It’s cardboard, not depleted uranium. How the fuck is it so dangerous I must dispose of it if damaged? The entire point of the product is for the furry psychopath that lives with me to damage it. It literally has no other reason to exist.
It’s cardboard, not depleted uranium. How the fuck is it so dangerous I must dispose of it if damaged? The entire point of the product is for the furry psychopath that lives with me to damage it. It literally has no other reason to exist.
Only in America.
You only hear about the ridiculous lawsuits. Local lawyer used to explain it on the radio all the time.
Our sense of risk is absurdly out of whack with reality.
According to a friend who’s a lawyer she once had to explain to someone that she can’t sue her landlord because she slipped on a wet floor, since it was her house and therefore her wet floor. The landlord merely owns the house, but didn’t make the floor wet.
I presumed that since they mentioned a lawsuit.
True.

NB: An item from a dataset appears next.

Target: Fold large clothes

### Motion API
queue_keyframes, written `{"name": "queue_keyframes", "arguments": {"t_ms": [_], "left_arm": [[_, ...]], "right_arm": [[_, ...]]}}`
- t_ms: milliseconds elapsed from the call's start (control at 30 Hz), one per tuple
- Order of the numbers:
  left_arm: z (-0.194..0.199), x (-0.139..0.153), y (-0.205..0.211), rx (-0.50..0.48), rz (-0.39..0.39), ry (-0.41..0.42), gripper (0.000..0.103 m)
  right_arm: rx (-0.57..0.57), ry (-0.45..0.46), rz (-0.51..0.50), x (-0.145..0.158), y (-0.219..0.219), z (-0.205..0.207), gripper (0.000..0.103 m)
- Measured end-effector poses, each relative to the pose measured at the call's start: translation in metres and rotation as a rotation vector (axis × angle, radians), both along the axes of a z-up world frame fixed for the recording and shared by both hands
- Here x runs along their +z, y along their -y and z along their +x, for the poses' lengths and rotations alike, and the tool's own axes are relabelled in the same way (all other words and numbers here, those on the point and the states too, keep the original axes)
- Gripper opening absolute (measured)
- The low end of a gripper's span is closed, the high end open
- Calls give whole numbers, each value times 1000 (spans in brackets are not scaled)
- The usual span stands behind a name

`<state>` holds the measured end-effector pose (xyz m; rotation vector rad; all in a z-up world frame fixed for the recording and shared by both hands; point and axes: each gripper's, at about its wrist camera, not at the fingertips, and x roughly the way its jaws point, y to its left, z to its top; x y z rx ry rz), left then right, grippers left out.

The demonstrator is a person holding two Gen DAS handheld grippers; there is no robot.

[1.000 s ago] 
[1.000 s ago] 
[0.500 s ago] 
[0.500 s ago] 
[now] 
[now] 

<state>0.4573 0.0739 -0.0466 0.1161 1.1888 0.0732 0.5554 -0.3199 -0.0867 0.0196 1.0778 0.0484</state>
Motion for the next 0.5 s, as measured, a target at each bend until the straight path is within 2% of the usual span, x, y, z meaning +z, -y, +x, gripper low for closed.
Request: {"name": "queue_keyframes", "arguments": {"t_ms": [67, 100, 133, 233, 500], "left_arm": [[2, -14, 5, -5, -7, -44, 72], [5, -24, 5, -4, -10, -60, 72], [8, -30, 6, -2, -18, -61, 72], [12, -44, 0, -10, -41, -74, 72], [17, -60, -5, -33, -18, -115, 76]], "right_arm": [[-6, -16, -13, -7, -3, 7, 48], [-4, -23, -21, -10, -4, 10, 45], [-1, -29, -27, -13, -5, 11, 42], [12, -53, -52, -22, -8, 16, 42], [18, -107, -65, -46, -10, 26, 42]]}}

Everyone knows other countries have no laws! /s
We do have laws! Just no suits. Everyone is naked here.
It’s an Ex-Mas miracle!
These things actually only degrade as your cat uses them in America. Elsewhere the cardboard doesn’t mix with hair and fall off into little cardboard chunks that are attractive for small children to eat. Also, the structural integrity actually only gets stronger in other parts of the world, so you’re actually encouraged to step on it, as after some play and what might seem like structural damage to a piece of cardboard, it can actually support the weight of a fully grown adult.
Doesn’t it?
The small pieces the cat rips out fill the holes and make the structure stronger, until the cat can’t use it anymore, because it’s too strong for its claws
Then we use it as bricks for our houses
Haven’t you seen the cardboard quarries full of cats working their ass off?
Edit: on a second thought, that’s also why de-clawing is unethical here, because it hinders our never ending demand on bricks…
Honestly my issue with the way the US handles these things is that if wealth was distributed more equitably and fluidly we wouldn’t need to be half as litigious.
If getting your car damaged didn’t mean your only transportation to and from work being nonfunctional in a way that would require several months worth of wages from that job to fix, you wouldn’t need to focus as much on who specifically changed lanes wrong, you’d just fix it. And if you could just go to the doctor and get care, and easily take time off work to heal, a little bit of muscle tension would be easy to catch, treat, and heal up from well before the possibility of lifelong and career ending injuries came into question.
If we were able to have the resources and time to just handle most small things, we wouldn’t have to be constantly holding every individual working class individual personally liable for which direction they sneeze in. Litigation could be saved for serious and repeat offenders. But no, squeezing every last dime out of the working class is a feature, not a bug.
Ok, I’ll bite. So no warning labels? I understand that this is being interpreted as a result of litigation. If there’s not a warning label on a car seat or crib for your newborn… Honestly, why would I need to make sure there aren’t blankets in the crib or that the mattress isn’t too close to my space heater? If the mattress catches on fire or my child suffocates because they’re too small to rotate onto their back but their airway was obstructed by the comfy furry blankets I put into their crib - look, I just wanted them to be comfortable!
I may have lost my baby, but there’s no point in suing anyone. I should have known better! There were no warning labels. I’ll just sleep it off - a life lost, but nobody to blame. It’s chill, all good!